FOR those deluded souls who really believed Boris Johnson's encomium about the "sunlit uplands" of Brexit this really is the worst of times.
For far from ushering in a new era of Empire, the English who opted for Brexit have seen the chlorinated chickens come home to roost.
The Great British state finds itself £100bn per annum worse off in face of the sort of anaemic or non-existent growth which comes from cutting off yourself off from your closest and largest trading partner. In fact, in April, as latest figures show, the economy actually contracted by 0.1 per cent.
And then there is the higher immigration from the former colonies as the skilled workers of the EU's eastern states flee the spendid isolation of Great Britain and its odious 'green card' system for EU nationals. As any serious student of UK politics observed, Brexit was about stopping immigration of non-white peoples, but in fact the percentage of immigrants of colour has gone up since Brexit "got done".
For many of the pro-Brexit majority in England who dragged Scotland and the North of Ireland out of Europe against their will, the motivating force was the dream of returning to the days of an Empire on which the sun did not set; a time when black and brown people know their place, and that place certainly wasn't Birmingham, Bury or Bradford. That dream has begot the nightmare of racist rage and toxic xenophobia — as seen, shamefully, in Belfast two weeks ago.
Johnson's promised Brexit bonus hasn't been felt by old or young as UK students are denied the opportunity to study abroad in the EU's wildly popular Erasmus programme while healthcare is no longer offered by right to Brit pensioners who have retired to, actually sunlit, Spain.
In short, the UK is a much-diminished place since that fateful Brexit vote on June 23, 2016.
But there is one part of the disunited kingdom which, courtesy of the steadfast refusal of all the EU governments, led, let it be said, by the Irish Government, has avoided the hard Brexit dreamed of by the DUP.
That's the Six Counties, which has enjoyed an economic surge since Brexit. Here the economy grew 16.5% from 2015 to 2023, while overall in the UK, the economy grew by just 11 per cent. Additionally, the levels of cross-border trade are at the highest level seen since Partition. Far from a hard border, we have had a surge in all-island economic activity, bolstered by funds from an Irish government which finds itself awash in money; just this week it pledged €230m to the local rail network.
Via the border in the Irish Sea, the North has one foot in the EU (membership of the Custom Union and the Single Market) and one foot out, and thus enjoys the status of a special economic zone (even if this advantage has not yet been properly leveraged to create thousands of jobs and deliver great prosperity).
For unionists who thought Brexit would prove a bulwark to Irish unity, the opposite has proved true. Since 2016, nationalists have swept to power in all the local institutions, with unionists now a minority in the Assembly and, according to the latest Census figures, a minority of the overall community.
And with more and more of those from a Protestant background turned off by the nativism and nationalism of a broken Britain — not to mention our local home-burners — the willingness to explore the advantages of, to use the Fine Gael term, a "unified island' has grown.
It's worth asking, when the Border Referendum is held, how many of our unionist neighbours will vote 'yes' to unity, more to regain membership of the European Union than to break the link with England.

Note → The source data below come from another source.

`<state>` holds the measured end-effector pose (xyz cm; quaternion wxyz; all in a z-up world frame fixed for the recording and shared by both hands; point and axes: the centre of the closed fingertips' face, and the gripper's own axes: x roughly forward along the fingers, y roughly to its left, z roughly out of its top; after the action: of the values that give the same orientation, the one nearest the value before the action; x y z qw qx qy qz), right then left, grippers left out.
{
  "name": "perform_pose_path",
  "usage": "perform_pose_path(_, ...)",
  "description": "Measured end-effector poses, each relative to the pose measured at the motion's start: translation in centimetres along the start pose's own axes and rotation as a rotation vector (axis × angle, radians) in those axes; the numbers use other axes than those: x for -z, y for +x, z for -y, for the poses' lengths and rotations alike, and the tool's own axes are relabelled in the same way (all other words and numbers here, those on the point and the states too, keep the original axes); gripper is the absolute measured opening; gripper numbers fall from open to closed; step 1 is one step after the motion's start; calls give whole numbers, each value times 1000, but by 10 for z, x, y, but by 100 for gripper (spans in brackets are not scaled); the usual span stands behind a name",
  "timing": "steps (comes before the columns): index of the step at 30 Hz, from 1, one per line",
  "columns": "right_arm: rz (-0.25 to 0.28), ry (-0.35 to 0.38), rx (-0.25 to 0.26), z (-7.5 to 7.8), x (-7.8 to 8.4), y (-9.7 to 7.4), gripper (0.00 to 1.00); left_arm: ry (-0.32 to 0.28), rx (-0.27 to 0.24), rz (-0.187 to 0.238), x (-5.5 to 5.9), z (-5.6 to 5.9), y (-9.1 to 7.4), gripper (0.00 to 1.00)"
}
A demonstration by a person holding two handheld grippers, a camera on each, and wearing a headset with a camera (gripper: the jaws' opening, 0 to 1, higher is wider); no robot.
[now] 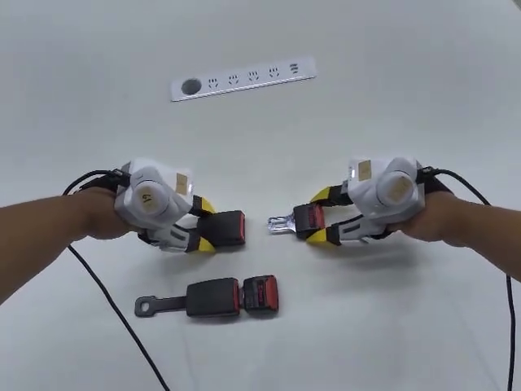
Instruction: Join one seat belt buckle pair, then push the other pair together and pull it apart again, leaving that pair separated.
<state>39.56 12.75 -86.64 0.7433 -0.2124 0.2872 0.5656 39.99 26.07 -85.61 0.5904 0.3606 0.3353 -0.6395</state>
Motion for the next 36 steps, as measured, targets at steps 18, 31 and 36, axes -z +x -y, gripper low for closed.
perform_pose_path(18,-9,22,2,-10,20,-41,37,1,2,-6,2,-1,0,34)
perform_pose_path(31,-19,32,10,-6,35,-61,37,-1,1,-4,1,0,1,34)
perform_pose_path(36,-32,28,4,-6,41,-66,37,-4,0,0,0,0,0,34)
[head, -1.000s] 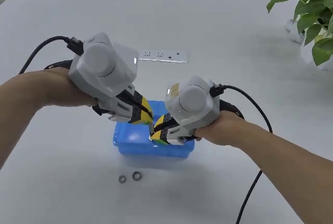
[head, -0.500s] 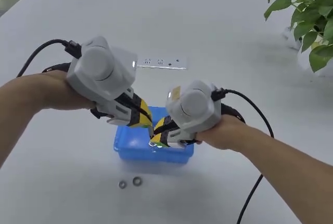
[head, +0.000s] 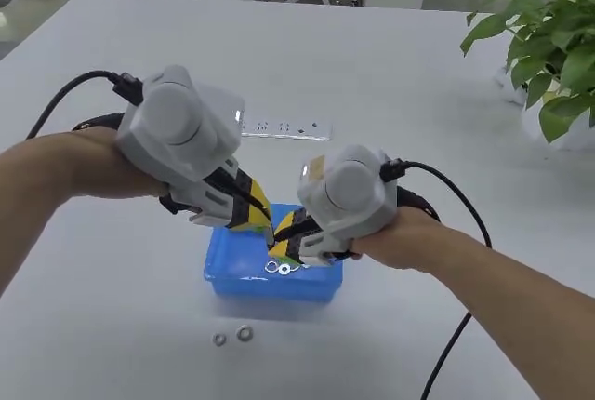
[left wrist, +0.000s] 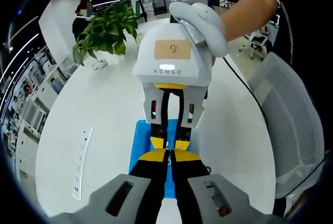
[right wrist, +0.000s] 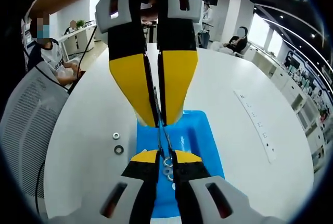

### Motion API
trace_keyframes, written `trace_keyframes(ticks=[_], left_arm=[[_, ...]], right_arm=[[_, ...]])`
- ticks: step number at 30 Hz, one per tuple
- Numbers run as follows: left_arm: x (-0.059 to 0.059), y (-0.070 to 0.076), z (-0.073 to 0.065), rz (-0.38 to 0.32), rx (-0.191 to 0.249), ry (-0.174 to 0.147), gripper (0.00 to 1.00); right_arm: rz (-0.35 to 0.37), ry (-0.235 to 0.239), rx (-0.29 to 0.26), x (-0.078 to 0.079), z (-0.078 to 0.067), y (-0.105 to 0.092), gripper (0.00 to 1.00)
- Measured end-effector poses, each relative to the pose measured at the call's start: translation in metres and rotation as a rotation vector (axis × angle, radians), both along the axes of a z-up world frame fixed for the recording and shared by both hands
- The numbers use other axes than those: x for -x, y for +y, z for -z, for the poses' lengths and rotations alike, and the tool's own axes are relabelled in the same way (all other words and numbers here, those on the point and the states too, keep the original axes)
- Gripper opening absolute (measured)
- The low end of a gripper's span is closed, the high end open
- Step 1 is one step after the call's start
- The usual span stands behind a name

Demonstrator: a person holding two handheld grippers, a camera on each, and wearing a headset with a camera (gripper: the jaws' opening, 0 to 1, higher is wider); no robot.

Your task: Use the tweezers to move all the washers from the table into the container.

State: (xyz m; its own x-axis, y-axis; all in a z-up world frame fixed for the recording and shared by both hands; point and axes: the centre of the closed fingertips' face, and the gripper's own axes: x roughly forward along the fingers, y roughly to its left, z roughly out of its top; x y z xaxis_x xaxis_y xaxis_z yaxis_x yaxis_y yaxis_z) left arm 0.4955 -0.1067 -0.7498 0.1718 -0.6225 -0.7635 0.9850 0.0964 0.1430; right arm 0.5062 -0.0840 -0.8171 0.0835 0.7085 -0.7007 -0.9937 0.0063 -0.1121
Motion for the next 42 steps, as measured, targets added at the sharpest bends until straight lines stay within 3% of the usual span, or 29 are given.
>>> trace_keyframes(ticks=[13,16,25,42], left_arm=[[0.018,0.0,-0.016,0.003,-0.003,-0.021,0.06],[0.029,0.001,-0.017,0.001,-0.003,-0.015,0.06],[0.043,0.003,-0.013,0.001,-0.002,0.003,0.06],[0.059,0.008,0.004,-0.01,0.004,0.043,0.06]], right_arm=[[-0.014,-0.026,-0.008,0.019,-0.017,0.0,0.12],[-0.024,-0.025,-0.006,0.029,-0.018,0.0,0.12],[-0.044,-0.006,-0.008,0.045,-0.013,0.003,0.13],[-0.075,0.036,-0.017,0.064,0.003,0.012,0.14]])
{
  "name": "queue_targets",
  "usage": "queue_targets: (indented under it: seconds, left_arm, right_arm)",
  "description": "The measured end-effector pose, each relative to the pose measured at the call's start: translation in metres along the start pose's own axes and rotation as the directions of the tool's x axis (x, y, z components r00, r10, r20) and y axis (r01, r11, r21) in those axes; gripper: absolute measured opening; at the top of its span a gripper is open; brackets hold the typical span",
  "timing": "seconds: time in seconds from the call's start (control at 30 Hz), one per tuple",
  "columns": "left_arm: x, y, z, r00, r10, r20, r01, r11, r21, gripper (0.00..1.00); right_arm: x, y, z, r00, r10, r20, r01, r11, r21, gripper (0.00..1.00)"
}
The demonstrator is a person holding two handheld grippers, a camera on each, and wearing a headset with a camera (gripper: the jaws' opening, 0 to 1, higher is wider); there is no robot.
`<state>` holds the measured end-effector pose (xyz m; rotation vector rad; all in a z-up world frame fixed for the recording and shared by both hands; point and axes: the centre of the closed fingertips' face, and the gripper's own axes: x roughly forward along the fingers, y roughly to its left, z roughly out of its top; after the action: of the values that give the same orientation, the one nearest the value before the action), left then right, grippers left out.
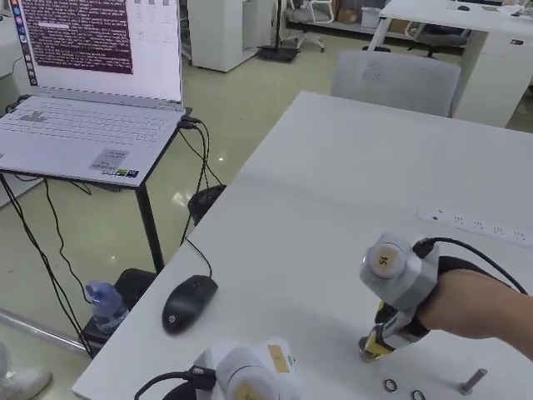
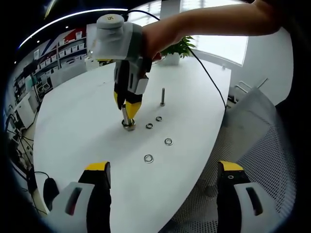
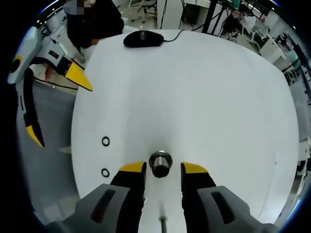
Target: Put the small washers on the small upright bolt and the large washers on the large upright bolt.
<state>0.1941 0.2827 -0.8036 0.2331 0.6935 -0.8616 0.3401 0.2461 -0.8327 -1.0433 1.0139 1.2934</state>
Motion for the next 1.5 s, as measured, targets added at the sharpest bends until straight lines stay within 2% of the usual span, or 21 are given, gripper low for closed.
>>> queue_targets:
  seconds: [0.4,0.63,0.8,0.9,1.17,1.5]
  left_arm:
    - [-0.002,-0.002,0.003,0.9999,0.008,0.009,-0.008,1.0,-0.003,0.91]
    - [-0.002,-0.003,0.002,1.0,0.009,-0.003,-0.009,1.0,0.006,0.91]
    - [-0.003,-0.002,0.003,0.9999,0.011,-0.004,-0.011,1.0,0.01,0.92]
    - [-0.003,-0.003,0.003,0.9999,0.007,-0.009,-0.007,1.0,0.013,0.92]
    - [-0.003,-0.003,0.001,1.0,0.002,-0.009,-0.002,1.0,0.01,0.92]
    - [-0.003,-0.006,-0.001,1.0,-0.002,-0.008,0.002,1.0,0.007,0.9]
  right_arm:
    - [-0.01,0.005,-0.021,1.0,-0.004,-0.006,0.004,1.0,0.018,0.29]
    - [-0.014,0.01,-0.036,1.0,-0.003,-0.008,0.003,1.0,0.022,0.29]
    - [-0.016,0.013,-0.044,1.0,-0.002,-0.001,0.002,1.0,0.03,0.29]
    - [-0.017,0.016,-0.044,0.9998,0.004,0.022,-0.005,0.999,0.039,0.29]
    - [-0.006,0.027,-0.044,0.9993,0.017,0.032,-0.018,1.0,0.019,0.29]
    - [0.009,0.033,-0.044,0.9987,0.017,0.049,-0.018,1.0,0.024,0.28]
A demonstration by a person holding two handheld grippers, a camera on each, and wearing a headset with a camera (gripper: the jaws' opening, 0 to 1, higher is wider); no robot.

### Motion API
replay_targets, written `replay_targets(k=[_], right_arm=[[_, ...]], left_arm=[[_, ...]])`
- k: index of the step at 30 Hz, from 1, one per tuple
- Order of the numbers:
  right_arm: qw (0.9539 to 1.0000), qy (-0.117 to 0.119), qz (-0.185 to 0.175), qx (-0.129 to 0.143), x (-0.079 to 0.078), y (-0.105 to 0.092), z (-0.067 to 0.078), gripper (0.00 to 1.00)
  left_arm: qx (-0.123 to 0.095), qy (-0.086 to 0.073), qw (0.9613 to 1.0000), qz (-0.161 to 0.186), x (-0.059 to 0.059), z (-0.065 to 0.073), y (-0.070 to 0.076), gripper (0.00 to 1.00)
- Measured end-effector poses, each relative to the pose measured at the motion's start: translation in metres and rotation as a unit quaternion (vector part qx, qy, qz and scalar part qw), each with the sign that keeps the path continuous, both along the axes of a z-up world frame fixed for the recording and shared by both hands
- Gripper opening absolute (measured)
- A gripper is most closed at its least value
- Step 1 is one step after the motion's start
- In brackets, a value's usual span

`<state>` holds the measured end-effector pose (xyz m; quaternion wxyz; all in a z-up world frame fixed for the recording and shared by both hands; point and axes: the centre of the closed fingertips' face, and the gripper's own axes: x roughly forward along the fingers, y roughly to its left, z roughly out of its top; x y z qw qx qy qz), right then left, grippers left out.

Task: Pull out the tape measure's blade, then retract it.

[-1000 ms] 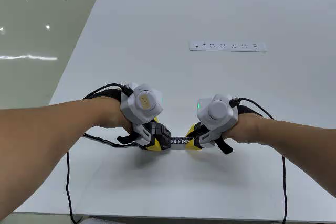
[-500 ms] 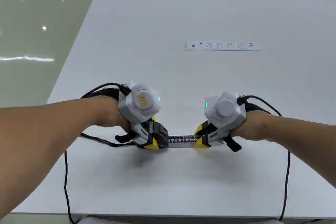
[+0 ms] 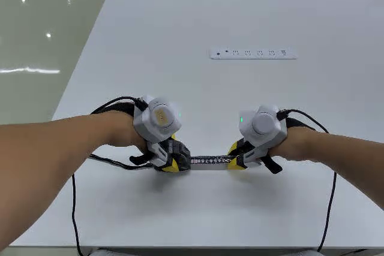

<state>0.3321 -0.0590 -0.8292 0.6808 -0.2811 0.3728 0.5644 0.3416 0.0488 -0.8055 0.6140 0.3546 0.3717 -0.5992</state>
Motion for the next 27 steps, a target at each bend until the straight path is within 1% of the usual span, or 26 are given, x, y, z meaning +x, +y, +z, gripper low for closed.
replay_targets(k=[13, 17, 27], right_arm=[[0.9999, 0.000, -0.007, -0.007, 0.000, -0.017, -0.001, 0.13], [0.9999, -0.002, -0.004, -0.011, -0.001, -0.021, -0.002, 0.13], [0.9996, 0.000, -0.011, -0.025, -0.002, -0.042, -0.003, 0.13]], left_arm=[[0.003, -0.001, 1.0000, 0.000, 0.000, 0.000, 0.000, 0.37], [0.003, -0.002, 1.0000, 0.001, 0.000, 0.000, 0.000, 0.37], [0.003, -0.002, 1.0000, -0.001, 0.000, 0.000, 0.000, 0.37]])
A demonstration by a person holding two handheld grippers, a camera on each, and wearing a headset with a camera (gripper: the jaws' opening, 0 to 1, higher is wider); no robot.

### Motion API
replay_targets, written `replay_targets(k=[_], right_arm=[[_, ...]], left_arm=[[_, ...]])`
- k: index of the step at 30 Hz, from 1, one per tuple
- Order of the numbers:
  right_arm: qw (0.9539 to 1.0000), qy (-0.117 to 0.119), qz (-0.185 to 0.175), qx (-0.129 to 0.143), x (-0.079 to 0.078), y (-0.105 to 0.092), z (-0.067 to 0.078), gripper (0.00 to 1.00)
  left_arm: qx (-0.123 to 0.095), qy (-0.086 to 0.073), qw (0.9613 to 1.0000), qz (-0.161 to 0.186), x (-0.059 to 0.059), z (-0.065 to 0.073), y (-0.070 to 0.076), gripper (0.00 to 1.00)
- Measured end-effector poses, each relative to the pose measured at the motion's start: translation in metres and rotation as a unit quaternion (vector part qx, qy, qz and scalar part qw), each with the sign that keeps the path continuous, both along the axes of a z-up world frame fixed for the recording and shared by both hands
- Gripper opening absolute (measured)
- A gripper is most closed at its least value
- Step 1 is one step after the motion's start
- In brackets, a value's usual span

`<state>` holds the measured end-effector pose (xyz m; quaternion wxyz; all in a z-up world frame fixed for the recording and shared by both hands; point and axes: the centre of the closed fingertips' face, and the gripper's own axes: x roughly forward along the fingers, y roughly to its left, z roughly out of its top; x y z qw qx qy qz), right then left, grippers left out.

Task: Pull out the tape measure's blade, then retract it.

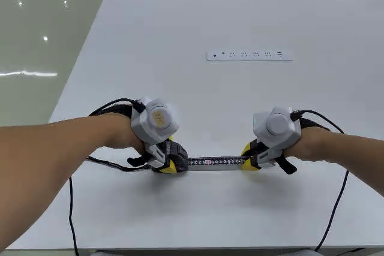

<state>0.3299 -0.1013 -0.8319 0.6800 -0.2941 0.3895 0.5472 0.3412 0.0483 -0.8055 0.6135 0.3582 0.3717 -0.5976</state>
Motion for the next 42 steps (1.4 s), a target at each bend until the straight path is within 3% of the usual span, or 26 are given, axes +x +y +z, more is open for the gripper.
replay_targets(k=[42], right_arm=[[0.9993, 0.008, -0.029, -0.024, -0.010, -0.053, 0.003, 0.13]], left_arm=[[0.001, -0.005, 1.0000, -0.003, 0.000, 0.000, -0.001, 0.37]])
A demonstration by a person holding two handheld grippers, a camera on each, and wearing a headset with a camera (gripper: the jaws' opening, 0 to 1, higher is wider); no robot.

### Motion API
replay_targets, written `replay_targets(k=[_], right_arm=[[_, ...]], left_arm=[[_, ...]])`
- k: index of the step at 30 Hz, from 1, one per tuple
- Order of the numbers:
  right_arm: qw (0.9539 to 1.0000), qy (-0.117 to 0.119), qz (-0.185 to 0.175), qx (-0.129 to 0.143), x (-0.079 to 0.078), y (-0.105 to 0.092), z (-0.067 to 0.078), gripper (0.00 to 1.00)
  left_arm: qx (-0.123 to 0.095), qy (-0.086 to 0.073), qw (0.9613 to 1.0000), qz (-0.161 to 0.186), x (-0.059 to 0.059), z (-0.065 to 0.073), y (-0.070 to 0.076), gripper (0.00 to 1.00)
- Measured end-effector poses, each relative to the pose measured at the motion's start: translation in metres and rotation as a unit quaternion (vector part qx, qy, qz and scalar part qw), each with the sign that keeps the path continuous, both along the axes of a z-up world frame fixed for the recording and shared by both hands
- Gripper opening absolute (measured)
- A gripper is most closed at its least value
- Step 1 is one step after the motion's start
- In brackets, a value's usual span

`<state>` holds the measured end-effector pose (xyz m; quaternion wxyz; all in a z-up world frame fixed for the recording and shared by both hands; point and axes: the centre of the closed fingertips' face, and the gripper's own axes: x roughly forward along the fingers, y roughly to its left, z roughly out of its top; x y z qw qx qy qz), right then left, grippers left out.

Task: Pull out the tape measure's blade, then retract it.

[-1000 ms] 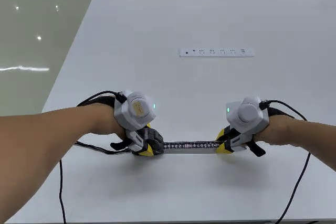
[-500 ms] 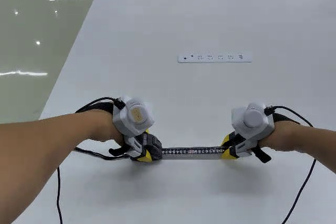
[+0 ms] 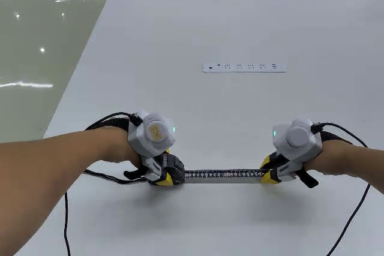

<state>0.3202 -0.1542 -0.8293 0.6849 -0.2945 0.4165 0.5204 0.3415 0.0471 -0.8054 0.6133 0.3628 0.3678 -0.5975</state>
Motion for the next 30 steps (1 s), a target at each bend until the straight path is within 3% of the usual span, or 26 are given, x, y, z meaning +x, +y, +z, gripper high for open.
replay_targets(k=[30], right_arm=[[0.9998, 0.003, -0.011, -0.016, -0.002, -0.025, 0.000, 0.13]], left_arm=[[0.001, -0.003, 1.0000, 0.000, -0.001, 0.000, 0.001, 0.37]])
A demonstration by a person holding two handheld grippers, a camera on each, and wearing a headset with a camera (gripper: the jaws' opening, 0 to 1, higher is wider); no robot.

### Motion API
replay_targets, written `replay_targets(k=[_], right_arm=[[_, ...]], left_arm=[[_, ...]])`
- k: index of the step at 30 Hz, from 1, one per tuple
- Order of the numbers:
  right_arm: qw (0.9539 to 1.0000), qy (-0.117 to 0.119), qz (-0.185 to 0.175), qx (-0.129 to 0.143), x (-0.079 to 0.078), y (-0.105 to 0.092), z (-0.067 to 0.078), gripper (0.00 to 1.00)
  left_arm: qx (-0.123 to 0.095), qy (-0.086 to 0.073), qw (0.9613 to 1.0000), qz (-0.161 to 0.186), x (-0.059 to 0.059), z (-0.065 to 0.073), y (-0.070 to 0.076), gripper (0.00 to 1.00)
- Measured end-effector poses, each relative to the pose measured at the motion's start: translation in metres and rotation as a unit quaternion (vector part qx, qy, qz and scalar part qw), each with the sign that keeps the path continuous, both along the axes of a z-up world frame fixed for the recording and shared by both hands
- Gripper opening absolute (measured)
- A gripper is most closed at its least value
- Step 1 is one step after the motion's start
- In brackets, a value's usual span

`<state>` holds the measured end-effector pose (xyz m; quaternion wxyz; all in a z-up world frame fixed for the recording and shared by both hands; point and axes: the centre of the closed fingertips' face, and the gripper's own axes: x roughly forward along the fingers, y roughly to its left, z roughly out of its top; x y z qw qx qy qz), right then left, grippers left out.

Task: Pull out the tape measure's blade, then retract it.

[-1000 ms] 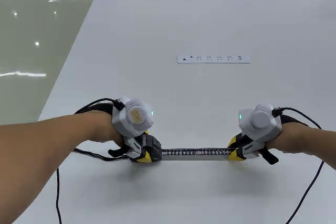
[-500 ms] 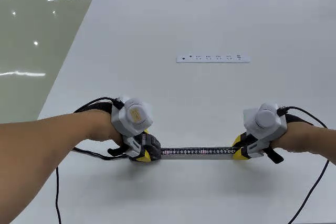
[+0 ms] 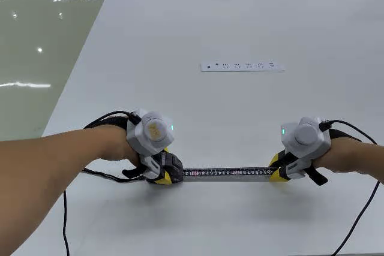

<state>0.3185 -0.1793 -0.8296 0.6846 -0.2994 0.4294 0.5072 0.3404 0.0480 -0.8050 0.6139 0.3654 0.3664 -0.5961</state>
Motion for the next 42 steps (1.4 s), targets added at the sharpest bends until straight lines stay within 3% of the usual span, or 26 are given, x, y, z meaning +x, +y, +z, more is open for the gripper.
replay_targets(k=[7, 35, 37, 42], right_arm=[[0.9999, -0.006, 0.001, -0.009, 0.0009, -0.0023, -0.0009, 0.14], [0.9999, -0.002, -0.011, 0.006, -0.0001, -0.0016, -0.0004, 0.16], [0.9988, 0.011, -0.039, 0.029, -0.0016, 0.0009, -0.0008, 0.17], [0.9983, 0.008, -0.045, 0.036, -0.0010, 0.0013, -0.0009, 0.18]], left_arm=[[0.001, 0.000, 1.0000, 0.001, 0.0005, -0.0003, -0.0001, 0.37], [-0.002, 0.001, 1.0000, -0.001, 0.0006, -0.0006, -0.0018, 0.37], [-0.002, 0.002, 1.0000, -0.003, 0.0000, -0.0011, -0.0029, 0.37], [-0.003, 0.005, 1.0000, -0.001, 0.0000, -0.0013, -0.0040, 0.37]])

Either way, Brexit has spelt disaster for those unionists who championed it — yet another mistake by political leaders who claim the World Cup Golden Boot for own goals.
The ten-year anniversary of Brexit is not, however, a time for resting on laurels. Nationalists no longer enjoy representation in the EU Parliament and enjoy only a second-class European citizenship. Putting that to right ultimately requires a vote for Irish unity and reaccession to the European Union, but in the meantime there is much that can be done at every level of society to build bridges to those European countries which stood by us in our Brexit hour of need.